Find the smallest perimeter and the dimensions for a rectangle with an area of $144 \mathrm{in}^{2}$ The smallest perimeter for a rectangle with an area of 144 in. ${ }^{2}$ is $48 \mathrm{in}$. (Simplify your answer.) The dimensions of this rectangle are in. (Simplify your answers. Use a comma to separate answers.)

Step 1 ：The area of a rectangle is given by the formula \(Area = length \times width\).
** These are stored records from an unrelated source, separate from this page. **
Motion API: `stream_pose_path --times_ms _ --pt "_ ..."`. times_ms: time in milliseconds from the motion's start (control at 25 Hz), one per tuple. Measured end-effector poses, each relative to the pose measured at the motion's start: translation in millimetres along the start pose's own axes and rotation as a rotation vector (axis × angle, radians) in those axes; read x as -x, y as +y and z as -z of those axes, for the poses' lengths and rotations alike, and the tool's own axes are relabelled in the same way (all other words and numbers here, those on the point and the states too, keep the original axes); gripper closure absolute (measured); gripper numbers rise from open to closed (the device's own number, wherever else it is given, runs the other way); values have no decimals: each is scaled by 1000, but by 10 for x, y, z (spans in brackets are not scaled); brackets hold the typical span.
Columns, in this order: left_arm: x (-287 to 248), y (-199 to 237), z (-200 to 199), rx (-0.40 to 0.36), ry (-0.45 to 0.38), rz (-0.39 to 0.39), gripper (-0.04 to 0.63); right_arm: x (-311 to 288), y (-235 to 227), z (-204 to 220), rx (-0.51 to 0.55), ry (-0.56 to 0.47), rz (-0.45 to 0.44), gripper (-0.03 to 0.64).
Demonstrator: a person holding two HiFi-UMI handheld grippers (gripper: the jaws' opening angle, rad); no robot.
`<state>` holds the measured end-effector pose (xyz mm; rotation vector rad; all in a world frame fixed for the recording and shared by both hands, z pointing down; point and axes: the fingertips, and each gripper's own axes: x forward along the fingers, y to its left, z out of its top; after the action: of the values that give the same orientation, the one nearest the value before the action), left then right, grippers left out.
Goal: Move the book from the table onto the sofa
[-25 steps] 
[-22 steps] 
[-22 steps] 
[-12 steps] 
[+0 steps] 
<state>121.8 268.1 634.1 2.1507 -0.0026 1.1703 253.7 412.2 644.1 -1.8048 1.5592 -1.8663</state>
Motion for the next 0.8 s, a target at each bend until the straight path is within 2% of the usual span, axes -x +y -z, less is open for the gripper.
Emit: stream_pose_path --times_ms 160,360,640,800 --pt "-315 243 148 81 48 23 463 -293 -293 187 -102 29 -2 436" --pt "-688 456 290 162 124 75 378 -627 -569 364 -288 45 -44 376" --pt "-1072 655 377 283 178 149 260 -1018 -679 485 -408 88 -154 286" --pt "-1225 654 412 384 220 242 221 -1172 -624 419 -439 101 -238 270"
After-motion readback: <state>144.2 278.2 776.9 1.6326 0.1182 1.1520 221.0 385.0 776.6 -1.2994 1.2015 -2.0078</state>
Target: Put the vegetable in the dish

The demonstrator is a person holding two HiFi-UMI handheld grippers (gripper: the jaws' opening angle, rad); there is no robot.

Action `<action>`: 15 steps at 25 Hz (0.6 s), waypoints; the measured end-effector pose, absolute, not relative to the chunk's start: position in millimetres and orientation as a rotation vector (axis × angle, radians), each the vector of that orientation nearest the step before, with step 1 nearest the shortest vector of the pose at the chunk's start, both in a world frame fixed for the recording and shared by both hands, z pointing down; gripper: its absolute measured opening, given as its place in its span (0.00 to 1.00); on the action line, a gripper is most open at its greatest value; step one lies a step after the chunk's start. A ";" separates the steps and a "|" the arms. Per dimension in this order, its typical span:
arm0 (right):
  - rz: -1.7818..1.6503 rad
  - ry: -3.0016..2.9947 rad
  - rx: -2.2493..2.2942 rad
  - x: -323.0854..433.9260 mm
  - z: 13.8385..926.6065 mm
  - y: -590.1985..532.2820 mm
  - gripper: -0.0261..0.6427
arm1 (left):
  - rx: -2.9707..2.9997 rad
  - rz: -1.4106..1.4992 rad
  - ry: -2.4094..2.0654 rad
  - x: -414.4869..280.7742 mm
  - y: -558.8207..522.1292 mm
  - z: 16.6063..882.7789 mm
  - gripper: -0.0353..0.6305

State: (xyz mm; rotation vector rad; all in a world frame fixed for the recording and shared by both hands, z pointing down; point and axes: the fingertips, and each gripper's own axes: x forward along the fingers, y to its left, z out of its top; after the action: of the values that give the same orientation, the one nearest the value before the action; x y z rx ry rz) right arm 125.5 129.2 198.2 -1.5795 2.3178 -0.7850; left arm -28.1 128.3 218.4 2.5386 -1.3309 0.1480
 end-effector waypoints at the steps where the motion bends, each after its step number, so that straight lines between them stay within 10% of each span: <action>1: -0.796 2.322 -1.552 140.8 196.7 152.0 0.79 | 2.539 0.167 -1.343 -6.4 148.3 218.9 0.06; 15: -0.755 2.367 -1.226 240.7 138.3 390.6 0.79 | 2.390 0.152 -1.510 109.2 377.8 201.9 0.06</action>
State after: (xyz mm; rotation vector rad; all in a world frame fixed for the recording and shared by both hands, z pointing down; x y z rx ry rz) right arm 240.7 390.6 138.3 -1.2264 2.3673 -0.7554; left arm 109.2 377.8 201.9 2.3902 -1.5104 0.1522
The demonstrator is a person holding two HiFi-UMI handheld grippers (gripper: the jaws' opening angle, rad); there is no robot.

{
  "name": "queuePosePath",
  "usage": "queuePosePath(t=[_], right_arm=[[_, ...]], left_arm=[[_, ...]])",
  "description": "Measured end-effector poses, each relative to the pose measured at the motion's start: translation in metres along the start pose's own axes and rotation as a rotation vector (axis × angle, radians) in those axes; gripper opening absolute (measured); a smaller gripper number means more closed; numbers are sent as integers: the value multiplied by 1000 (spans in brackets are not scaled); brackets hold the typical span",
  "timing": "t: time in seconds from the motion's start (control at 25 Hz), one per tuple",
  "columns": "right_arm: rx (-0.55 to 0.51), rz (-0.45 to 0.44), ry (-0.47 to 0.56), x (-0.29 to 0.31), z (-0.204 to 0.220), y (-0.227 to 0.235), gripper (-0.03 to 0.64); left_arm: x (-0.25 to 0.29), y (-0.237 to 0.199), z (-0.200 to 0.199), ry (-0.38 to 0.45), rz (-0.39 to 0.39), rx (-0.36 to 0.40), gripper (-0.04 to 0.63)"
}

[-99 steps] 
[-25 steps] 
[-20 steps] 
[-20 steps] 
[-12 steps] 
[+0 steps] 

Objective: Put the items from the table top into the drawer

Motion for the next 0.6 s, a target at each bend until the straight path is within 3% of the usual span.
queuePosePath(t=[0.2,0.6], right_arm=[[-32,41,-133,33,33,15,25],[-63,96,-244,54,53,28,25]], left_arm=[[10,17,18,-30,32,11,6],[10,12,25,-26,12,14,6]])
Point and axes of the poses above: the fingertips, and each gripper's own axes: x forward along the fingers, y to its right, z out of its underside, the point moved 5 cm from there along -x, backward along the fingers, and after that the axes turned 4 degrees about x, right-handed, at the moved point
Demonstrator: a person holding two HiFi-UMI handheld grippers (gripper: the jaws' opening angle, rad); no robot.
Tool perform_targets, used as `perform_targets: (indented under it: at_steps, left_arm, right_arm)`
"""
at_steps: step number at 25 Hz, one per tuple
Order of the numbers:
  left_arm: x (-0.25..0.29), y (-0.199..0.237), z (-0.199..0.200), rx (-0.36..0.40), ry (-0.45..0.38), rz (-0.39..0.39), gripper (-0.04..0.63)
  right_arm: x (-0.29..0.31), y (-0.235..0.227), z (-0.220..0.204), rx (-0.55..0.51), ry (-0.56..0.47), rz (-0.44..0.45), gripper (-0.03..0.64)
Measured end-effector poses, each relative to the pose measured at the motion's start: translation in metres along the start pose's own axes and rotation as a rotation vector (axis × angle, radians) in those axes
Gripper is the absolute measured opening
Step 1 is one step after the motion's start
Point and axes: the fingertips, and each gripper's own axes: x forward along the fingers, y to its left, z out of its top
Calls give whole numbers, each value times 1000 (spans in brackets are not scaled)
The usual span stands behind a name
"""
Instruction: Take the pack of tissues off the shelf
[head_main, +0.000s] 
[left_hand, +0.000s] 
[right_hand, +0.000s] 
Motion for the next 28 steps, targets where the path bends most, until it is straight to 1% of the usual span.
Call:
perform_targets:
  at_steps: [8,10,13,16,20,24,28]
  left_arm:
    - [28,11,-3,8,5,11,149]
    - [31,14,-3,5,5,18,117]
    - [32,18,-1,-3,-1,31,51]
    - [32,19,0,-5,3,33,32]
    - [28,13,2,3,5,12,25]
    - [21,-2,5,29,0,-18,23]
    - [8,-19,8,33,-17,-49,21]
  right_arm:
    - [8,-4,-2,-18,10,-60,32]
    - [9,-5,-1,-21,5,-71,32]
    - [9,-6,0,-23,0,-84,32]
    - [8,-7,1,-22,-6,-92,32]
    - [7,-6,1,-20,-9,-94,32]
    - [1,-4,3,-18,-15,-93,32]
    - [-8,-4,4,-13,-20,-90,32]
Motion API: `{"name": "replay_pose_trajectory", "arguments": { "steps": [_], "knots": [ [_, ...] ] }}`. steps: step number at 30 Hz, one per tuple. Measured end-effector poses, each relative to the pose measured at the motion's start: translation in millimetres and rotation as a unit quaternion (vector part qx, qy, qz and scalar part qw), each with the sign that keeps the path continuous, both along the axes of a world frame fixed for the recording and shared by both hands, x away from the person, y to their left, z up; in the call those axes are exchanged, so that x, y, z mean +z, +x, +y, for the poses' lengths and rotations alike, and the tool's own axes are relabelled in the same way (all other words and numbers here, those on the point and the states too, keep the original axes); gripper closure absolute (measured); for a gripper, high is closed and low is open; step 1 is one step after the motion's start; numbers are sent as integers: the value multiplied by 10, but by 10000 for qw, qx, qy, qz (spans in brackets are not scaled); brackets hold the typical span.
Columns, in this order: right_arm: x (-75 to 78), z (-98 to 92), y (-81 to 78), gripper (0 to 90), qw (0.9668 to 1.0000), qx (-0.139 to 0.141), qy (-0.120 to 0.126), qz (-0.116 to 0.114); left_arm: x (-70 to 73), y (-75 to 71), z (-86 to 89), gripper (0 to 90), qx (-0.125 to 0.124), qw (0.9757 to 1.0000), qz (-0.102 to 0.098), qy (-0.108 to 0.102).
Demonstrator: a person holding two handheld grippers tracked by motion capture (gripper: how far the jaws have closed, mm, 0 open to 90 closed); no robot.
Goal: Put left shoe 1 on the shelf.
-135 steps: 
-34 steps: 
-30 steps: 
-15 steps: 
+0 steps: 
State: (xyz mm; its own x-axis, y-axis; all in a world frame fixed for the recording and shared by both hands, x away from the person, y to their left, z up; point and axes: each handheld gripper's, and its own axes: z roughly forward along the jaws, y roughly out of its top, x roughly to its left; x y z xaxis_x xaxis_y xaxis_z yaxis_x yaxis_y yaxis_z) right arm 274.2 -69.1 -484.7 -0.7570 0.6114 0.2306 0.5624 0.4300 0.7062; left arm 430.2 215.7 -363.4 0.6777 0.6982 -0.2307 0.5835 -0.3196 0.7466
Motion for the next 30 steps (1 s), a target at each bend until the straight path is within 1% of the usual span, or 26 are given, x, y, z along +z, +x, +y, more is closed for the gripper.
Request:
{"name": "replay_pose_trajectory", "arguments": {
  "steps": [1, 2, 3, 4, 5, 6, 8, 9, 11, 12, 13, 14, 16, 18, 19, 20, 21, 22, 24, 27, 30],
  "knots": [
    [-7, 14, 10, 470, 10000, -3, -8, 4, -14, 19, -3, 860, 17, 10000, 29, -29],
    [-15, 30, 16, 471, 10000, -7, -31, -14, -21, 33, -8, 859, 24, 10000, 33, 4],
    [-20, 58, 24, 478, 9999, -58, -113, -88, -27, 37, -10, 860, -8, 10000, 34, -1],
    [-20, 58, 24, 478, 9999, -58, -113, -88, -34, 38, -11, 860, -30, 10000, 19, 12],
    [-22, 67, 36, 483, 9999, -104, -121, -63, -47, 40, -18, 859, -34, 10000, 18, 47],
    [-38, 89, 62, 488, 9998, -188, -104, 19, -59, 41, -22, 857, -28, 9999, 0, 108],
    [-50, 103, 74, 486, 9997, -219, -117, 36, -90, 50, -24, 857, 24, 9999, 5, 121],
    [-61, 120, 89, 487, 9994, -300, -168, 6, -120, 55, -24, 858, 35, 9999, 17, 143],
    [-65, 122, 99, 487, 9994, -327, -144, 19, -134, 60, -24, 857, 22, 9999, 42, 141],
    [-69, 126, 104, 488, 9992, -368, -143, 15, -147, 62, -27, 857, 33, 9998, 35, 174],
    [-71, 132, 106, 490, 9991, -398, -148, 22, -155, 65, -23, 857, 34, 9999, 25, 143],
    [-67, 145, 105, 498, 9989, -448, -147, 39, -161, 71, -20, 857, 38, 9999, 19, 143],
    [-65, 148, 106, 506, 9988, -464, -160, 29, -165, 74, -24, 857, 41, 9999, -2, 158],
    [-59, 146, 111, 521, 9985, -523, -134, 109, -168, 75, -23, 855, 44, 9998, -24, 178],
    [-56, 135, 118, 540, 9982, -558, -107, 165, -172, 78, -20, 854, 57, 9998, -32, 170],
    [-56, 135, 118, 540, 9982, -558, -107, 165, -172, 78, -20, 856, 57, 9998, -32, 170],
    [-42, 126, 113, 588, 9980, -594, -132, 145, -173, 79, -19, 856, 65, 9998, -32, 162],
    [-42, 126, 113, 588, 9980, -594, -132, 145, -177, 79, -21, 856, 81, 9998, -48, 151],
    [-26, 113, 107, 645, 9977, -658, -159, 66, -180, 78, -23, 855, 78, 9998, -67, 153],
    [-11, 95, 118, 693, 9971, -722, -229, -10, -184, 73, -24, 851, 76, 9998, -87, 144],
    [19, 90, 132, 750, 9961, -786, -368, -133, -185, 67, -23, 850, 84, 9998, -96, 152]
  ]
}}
Given that the area is 144 square inches, we need to find the length and width such that their product is 144 and their sum (which would be half the perimeter) is as small as possible.

Step 2 ：The length and width that minimize the perimeter would be when the rectangle is a square, because for a given area, a square has the smallest perimeter.

Step 3 ：So, we need to find the square root of 144 to get the length and width of the square.

Step 4 ：The perimeter of a rectangle is given by the formula \(Perimeter = 2 \times (length + width)\). Once we have the length and width, we can calculate the perimeter.

Step 5 ：Final Answer: The dimensions of the rectangle are \(12 \mathrm{in}\) by \(12 \mathrm{in}\) and the smallest perimeter is \(\boxed{48 \mathrm{in}}\).